Annual event in Tasmania, Australia

The Royal Hobart Show is an annual event held in October at the Royal Showgrounds in Glenorchy, Tasmania, Australia. It is the largest of the Royal Shows held in cities and towns around the state by the Royal Agricultural Society of Tasmania. The event focuses on the rural exploits of Tasmanians with events such as livestock judging and wood chopping. Also popular at the event are show bags and rides.

The show runs for four days, Wednesday through to Saturday, ending on the fourth Saturday in October. The Thursday is a public holiday in the south of the Tasmania, known as Hobart Show Day. The Friday night traditionally has fireworks. The Saturday is known as family day and usually involves many discounts and savings on showbags and rides from the other days.

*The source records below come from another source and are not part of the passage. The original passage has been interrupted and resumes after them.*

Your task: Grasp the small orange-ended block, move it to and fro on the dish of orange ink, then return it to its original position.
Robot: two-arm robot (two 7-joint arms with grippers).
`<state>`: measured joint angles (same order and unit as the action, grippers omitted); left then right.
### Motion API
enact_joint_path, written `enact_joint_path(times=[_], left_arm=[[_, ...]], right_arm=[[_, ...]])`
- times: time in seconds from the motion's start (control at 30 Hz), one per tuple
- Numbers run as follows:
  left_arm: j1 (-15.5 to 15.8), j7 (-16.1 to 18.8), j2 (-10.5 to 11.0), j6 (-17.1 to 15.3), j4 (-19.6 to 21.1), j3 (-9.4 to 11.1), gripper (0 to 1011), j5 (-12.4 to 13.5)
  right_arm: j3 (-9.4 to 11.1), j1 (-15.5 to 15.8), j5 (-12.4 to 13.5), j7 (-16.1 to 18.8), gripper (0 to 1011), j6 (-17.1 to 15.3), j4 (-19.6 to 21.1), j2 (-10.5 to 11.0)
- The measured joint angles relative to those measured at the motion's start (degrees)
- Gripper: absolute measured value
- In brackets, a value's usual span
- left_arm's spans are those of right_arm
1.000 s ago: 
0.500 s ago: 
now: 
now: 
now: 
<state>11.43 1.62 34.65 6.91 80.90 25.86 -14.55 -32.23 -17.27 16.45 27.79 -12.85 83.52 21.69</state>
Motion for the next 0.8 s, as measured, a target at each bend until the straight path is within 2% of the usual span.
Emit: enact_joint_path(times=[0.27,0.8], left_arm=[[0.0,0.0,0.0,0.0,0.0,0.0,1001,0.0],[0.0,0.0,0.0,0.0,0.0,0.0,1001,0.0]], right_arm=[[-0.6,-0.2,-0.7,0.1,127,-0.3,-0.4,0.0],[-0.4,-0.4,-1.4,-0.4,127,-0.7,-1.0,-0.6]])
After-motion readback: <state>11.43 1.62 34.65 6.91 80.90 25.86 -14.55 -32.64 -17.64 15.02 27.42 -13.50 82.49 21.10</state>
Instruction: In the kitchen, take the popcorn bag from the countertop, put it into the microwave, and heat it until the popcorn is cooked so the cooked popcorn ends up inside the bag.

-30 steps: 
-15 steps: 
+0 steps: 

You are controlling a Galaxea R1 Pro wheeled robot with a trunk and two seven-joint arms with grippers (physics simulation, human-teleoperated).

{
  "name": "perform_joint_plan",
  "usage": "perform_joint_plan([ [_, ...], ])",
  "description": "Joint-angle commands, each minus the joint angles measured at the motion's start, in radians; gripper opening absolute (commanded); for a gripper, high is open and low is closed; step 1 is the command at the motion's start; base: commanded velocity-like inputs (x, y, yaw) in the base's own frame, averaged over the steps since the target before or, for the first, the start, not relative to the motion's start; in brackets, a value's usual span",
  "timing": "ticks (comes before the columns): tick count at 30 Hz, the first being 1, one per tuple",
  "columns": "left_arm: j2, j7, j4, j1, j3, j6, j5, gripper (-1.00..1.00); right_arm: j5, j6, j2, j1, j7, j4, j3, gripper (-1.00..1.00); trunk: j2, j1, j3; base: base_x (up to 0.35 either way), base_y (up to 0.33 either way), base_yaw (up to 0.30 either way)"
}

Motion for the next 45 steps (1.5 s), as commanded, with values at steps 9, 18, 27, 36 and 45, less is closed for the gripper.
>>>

In many ways it can be considered similar (although smaller) to the Sydney Royal Easter Show.

==History==
The first edition of the show was in 1822, and it was held near Salamanca Place.

The Great War cancelled the show from 1915 to 1918, and also 1940 to 1944 due to World War II.

At the 1968 show, stuntman Adrian Labans fell 50 ft to his death from a high wire act.

In June 2020 that years show was cancelled due to restrictions caused by the COVID-19 pandemic in Australia.